The players soon learned, though, that the kid with the close-set eyes and the frizzy hair who looks not unlike Barbra Streisand could be read. The unchanging expression concealed an unchanging game. It was not that Gottfried left his best on the practice courts, it was that he practiced so much he developed a practice mentality. He played a dispassionate, choreographed style.
Sandy Mayer, another contemporary, who has been playing Gottfried since they were nine years old, says, "Brian just always wanted to be a purist. He could put the ball where he wanted to anytime, anywhere, and it really didn't matter so much to him whether he won or lost."
Gottfried won the Wimbledon doubles championship with Ramirez in 1976, but he does not believe he grew up as a singles player until one day at Forest Hills last September. This incident appears to have turned Gottfried around in ways that hitting another 4,000 perfect backhands could not accomplish. He was playing Bjorn Borg in the round of 16, having not dropped a set in the tournament. Gottfried is renowned as a slow starter but on this occasion he took the first two sets from Borg and, in the third, led 2-0. Then, at 30-all, he double-faulted, Borg won the next point and the game, and it was all over. Gottfried won only eight more games the rest of the way.

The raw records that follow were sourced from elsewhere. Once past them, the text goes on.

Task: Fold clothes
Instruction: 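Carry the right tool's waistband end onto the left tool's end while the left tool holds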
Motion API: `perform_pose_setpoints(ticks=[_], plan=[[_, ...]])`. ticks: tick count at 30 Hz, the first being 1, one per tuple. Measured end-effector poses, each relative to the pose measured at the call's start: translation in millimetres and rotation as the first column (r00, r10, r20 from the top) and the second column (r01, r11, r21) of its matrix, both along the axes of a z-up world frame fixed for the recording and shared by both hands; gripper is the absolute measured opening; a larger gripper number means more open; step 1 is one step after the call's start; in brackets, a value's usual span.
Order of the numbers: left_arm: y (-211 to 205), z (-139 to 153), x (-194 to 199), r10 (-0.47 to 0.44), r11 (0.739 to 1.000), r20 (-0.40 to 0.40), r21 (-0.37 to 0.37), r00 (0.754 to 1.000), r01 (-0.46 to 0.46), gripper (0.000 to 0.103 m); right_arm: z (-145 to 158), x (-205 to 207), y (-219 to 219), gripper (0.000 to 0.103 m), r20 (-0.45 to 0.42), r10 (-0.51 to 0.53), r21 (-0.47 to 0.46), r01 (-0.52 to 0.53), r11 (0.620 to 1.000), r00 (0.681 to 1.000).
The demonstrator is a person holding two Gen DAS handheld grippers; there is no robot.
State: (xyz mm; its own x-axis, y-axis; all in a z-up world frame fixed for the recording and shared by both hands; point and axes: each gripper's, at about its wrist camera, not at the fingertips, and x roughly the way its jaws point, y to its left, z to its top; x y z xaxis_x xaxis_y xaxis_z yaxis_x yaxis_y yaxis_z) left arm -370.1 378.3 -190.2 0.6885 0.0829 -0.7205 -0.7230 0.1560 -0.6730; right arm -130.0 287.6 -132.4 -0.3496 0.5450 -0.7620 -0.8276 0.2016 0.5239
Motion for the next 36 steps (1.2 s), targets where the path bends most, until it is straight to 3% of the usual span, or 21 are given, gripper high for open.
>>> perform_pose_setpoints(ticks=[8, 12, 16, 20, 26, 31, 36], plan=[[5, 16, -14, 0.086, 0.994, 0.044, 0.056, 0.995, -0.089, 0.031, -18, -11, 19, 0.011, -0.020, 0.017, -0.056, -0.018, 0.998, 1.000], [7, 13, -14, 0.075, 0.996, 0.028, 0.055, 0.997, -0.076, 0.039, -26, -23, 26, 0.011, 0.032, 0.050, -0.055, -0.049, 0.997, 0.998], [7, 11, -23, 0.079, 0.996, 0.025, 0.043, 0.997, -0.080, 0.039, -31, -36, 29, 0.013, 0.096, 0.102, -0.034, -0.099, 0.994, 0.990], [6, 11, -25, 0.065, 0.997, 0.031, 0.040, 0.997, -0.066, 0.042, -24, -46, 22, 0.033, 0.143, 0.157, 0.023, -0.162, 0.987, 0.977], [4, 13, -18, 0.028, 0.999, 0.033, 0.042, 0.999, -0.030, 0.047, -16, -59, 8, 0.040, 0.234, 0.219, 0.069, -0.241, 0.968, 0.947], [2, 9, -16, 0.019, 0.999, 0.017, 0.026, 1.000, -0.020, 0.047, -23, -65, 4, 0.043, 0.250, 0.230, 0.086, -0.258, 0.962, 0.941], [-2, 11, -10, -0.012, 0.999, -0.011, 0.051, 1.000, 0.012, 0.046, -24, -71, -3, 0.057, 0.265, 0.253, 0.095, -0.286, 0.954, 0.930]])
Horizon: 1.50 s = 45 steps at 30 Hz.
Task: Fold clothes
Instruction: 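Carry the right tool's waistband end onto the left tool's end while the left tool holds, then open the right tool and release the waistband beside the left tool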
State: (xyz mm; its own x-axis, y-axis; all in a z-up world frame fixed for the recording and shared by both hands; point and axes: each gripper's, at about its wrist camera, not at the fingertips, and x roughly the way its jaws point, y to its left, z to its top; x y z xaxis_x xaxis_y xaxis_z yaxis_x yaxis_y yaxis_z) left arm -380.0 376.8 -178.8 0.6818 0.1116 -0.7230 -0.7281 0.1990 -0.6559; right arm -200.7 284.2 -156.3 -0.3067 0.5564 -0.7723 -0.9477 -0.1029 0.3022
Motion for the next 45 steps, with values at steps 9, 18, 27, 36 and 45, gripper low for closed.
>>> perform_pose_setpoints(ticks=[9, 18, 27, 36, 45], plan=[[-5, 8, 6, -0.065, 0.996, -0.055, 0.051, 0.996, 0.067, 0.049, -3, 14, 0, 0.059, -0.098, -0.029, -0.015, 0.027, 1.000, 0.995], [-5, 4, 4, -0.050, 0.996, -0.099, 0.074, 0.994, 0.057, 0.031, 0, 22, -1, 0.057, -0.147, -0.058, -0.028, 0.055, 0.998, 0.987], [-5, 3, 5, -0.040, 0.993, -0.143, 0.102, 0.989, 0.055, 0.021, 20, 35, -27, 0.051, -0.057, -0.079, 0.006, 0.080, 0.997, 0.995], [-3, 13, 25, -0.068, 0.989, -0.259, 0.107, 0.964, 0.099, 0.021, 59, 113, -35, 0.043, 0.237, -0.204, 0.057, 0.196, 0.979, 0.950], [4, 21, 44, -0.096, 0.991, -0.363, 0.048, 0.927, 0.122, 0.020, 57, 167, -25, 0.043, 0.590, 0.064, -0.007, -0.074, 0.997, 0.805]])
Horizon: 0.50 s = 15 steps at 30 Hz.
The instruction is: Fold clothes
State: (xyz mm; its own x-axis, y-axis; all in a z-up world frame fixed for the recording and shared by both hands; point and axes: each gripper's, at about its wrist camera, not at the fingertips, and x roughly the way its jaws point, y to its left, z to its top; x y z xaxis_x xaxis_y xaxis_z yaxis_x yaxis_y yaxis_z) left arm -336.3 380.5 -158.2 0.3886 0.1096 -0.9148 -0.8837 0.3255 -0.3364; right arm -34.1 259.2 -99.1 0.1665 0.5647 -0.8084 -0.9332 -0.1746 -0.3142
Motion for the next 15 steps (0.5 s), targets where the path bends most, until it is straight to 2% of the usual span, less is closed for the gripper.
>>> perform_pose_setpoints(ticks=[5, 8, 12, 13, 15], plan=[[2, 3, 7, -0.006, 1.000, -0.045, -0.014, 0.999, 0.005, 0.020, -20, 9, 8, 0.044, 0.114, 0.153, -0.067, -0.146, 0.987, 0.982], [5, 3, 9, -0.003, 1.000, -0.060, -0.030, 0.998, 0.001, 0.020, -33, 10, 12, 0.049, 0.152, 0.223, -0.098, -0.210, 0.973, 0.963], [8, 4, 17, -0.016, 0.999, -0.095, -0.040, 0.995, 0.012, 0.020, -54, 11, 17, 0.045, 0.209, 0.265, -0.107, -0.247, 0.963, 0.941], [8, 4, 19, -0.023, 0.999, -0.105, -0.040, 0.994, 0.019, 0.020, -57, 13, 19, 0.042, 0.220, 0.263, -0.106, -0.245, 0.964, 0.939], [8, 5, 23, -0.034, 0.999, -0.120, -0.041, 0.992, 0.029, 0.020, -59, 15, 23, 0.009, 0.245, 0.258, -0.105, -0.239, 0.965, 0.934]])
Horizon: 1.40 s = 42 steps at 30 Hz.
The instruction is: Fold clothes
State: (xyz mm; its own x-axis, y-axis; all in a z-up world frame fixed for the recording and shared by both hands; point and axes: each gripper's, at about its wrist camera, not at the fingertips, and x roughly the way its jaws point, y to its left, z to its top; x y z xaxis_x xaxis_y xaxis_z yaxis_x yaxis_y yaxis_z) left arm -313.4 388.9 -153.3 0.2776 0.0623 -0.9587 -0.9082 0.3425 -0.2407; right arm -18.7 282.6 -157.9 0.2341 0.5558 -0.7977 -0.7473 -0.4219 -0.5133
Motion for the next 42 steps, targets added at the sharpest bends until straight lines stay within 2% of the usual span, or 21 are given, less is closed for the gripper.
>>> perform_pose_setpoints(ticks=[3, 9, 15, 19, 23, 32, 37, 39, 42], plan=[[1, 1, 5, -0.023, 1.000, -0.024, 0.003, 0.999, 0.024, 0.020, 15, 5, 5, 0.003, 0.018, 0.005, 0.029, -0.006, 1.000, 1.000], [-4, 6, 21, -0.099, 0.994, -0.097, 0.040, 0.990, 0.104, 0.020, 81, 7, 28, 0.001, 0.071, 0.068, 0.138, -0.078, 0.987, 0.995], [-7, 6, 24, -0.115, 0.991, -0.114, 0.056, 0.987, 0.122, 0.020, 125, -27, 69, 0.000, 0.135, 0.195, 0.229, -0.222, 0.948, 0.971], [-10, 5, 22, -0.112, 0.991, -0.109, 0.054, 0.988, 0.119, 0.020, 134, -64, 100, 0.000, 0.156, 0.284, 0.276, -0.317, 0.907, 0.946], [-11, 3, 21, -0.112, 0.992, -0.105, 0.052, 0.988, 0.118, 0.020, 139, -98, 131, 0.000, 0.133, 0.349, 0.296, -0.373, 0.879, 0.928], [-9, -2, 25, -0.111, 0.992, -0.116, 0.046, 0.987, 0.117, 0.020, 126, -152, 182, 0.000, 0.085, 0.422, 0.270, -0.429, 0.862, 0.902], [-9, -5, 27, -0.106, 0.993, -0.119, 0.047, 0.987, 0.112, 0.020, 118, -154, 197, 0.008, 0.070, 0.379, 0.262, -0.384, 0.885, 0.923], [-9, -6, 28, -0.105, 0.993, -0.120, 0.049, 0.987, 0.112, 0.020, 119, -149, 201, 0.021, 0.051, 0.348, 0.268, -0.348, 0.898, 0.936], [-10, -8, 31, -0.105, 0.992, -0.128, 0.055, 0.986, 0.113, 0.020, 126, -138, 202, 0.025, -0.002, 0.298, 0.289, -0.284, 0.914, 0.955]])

"It was ridiculous," Gottfried says. "Here I was, up two sets and a break, four games from the match, and I honestly didn't think I could win. Whenever I'd get in a big match like this one, I just played to make it close. But losing that time had a big effect on me. Never again have I gone in against anybody thinking I couldn't win."
Gottfried won his next singles tournament after Forest Hills, defeating Dibbs, Connors, Ilie Nastase and Arthur Ashe in succession. The next time he played Borg, he beat him—and in Stockholm. So far in 1977 he has won three regular Grand Prix tour events, as well as the prestigious American Airlines Games at Palm Springs. He has won indoors and out, and back to back in successive weeks. Other players have been discombobulated by the use of slow balls on fast courts; Gottfried is not reluctant to display his whole repertoire whatever the circumstances. Moreover, with the help of Sandy Mayer's father, Alex, Gottfried has shored up his second serve, the weakest technical aspect of his game. Now Tony Trabert, the U.S. Davis Cup captain, who has selected Gottfried (and Stockton) to play singles next week in Newport Beach, Calif. against the South Africans, wants Gottfried occasionally to come in behind his second serve to keep opponents off guard. Everything else is going too well to be tinkered with.
Of course, tennis is a never-ending procession and there is plenty for everybody. Connors and Stockton, for example, are scuffling in WCT most weeks, safely upwind from Gottfried. He surely doesn't duck anybody—he played 34 tournaments one year—but after all, it is the big ones that really count. Connors now has four Grand Slam titles, and Tanner took his first in Australia this year, but Gottfried and the other members of the class of '72 have only gaudy records and hefty purses.
But Gottfried did win a pretty big one this year, the American Airlines Games. This must be in the top 10 of tournaments, but for one reason or another, Connors, Borg, Nastase and Ashe hadn't entered. The writers gathered about Gottfried after his victory and one inquired if the absence of these stars had not diminished his victory.
As you know by now, Gottfried is not very garrulous. He looked the interviewer square in the face, and then Raul Ramirez' doubles partner replied, "Do you ask them that question now when I'm not at a tournament?"